Given low interest rates and the above-illustrated data, we believe that housing prices should remain strong and starts should trend up which should support home builder fundamentals.
THE SECULAR STORY
The last several months have been very unusual in the lives of most Americans. Almost no one alive today has lived through the response to a Pandemic as life altering as this one has been. Very few remember a time of such widespread social unrest. Many things are changing because of this. Many assets may be at risk because of it. Rules are changing, expectations are changing and people and companies are doing business differently. It should not be in dispute that what has happened has impacted urban city dwellers more than those in the suburbs and rural areas. COVID-19 was much more severe in New York City, our most densely populated city, than elsewhere in the country. Sparsely populated areas were impacted far less in general. The same can be said of the domestic unrest of the past several days. Urban centers have seen far more disruption from looting and other criminal activity than elsewhere.
As a consequence of this, many white collar workers have been working remotely and for the first time regularly using technology they had not before. Meetings over applications like Zoom and Webex have become commonplace. Many online activities such as doctor’s visits, academic courses and workout sessions have suddenly become routine. Many people have learned they can do much more from a remote location than they previously thought.
The combination of the desire to avoid urban areas and apartment buildings and the ability to function away from them may be a secular change that has been thrust upon us. Anecdotally that appears to the case. In the suburbs of New York there is the widespread belief that single family home real estate demand has picked up substantially – even despite the economic contraction. This would be very positive for home builders who are heavily leveraged to new single family developments in non-urban areas.
WHICH HOME BUILDERS TO OWN?
As usual, valuation is important. The homebuilder stocks are not, even relative to the market, as dirt cheap as they were at the bottom of the cycle in 2011. However, compared to the peak several are reasonably priced. This is particularly true if one contemplates the scenario above which should be supportive of good financial results for a long time. It is also particularly true because they have not rebounded from the lows of the COVID crisis nearly as much as the market and nearly as much as real interest rates have declined. On an individual basis, given current uncertainties, we seek the companies who have the lowest cost structure and are prudent about deploying capital.

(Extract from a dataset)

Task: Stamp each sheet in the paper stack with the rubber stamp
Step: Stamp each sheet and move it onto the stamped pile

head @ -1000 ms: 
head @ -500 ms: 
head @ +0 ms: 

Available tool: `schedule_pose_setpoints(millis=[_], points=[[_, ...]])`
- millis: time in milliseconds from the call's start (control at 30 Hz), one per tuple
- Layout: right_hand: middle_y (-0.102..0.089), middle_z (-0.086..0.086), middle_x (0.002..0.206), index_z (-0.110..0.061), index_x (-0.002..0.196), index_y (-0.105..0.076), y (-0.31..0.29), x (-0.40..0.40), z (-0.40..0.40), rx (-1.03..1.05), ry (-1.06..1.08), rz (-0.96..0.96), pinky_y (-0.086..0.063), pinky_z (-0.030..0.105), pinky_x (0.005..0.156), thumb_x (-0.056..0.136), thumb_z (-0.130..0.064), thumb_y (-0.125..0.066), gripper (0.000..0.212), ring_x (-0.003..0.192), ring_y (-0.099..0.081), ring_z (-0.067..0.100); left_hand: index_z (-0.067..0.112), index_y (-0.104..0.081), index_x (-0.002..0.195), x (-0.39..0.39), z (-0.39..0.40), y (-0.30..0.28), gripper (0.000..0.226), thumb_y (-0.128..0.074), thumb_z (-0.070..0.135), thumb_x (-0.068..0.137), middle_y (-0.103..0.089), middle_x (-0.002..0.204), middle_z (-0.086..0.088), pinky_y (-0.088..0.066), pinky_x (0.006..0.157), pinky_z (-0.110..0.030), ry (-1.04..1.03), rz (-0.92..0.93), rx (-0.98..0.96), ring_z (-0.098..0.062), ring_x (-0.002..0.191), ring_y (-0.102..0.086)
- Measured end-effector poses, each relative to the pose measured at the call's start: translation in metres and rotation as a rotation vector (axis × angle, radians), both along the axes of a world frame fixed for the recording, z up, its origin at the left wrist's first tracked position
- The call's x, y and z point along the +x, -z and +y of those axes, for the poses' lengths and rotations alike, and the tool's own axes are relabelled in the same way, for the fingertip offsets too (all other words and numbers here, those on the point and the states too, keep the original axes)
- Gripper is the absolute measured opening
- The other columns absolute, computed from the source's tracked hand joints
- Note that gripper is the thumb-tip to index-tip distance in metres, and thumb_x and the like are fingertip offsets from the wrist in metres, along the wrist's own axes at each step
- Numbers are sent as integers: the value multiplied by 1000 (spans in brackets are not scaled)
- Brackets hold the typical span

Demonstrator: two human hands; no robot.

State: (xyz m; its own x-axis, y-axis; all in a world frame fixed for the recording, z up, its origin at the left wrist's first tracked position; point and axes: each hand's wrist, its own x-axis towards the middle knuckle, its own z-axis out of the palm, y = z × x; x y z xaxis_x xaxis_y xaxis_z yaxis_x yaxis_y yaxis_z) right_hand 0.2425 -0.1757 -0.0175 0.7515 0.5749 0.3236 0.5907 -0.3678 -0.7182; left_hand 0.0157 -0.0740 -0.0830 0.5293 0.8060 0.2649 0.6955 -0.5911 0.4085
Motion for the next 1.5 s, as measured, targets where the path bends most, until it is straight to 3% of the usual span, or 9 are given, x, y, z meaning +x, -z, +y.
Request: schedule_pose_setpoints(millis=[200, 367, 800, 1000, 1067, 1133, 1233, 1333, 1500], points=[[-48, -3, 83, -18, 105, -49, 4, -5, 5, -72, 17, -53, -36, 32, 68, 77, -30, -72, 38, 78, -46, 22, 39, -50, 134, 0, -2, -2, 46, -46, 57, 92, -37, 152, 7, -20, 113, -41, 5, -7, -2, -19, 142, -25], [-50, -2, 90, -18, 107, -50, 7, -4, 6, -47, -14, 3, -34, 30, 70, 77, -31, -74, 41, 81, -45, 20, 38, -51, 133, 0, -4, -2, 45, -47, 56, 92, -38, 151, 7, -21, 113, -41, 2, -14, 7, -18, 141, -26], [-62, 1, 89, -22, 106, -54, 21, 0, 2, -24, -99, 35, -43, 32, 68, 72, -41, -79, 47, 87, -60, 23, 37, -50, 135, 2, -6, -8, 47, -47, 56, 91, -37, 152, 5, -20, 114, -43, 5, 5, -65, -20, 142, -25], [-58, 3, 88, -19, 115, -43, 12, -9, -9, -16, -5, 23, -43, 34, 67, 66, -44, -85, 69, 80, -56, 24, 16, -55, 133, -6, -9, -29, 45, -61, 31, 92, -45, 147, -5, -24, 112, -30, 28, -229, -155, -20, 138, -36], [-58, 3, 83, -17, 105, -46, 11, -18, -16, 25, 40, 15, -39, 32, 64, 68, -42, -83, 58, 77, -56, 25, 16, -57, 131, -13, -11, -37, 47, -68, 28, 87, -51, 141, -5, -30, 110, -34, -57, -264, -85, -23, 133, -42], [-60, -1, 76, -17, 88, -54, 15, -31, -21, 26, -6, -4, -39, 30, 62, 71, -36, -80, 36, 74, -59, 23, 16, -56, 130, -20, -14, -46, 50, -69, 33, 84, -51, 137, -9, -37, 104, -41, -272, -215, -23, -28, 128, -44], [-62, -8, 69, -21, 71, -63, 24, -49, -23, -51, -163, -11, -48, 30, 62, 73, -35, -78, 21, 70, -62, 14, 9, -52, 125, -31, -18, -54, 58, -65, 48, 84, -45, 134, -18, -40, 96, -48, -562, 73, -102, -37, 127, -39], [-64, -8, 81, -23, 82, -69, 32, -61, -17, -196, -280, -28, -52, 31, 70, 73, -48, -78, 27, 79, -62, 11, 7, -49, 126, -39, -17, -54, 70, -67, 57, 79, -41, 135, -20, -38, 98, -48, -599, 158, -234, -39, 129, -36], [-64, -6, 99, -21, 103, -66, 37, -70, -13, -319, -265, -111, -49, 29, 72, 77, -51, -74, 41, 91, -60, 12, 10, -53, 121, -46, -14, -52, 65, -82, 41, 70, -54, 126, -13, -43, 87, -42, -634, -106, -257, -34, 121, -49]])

We are acutely uncomfortable with excessive leverage in this industry especially when it is used to speculate on raw land and other activities that may not turn over capital for a very long time. We have found companies that fit our criteria nicely.

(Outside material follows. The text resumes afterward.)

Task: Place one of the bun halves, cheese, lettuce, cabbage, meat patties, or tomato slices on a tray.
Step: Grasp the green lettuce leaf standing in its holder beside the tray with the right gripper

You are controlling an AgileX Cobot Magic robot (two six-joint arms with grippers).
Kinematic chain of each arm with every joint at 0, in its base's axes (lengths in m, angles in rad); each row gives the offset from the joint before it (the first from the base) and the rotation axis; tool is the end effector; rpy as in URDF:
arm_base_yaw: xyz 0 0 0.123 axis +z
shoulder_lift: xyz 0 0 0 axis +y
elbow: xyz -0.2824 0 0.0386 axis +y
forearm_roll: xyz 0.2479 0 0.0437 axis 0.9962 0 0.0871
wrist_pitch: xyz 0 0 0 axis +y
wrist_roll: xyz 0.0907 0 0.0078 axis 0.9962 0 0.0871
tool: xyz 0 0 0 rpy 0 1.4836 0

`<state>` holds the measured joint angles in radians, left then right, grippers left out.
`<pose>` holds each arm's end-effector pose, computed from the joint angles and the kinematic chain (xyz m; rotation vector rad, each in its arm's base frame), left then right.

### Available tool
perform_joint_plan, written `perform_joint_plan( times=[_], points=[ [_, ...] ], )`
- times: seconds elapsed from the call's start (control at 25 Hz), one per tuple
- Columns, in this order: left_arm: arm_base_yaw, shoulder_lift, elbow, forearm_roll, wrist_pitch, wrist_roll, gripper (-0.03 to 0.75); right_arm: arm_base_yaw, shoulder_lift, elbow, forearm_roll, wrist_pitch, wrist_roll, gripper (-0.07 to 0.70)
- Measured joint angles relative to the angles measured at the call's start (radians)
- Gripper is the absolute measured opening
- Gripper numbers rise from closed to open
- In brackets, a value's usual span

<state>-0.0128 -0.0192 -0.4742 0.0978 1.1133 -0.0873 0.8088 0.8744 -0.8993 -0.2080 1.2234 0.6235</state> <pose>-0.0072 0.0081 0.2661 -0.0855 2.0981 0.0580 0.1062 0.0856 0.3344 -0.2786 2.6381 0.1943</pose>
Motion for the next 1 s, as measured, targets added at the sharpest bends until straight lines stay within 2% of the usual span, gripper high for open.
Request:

Our world is rapidly changing. Its over-indebtedness is getting larger and economic growth has contracted substantially. We are in the midst of a very tough economic environment. Surprisingly, equity markets are very close to all time highs that appeared to us to be expensive even when economic conditions were solid. Uncertainty reigns supreme now and substantial caution is warranted. However, there are some things we have high conviction in. One is that interest rates are likely to continue trending down. Another is that we believe secular changes are taking place that will create some winners. We are comfortable confronting the uncertainty with investments that should benefit from lower interest rates. If those investments might also benefit from the new realities being created then all the better. Single family housing through positions in home builder equities may be one such investment.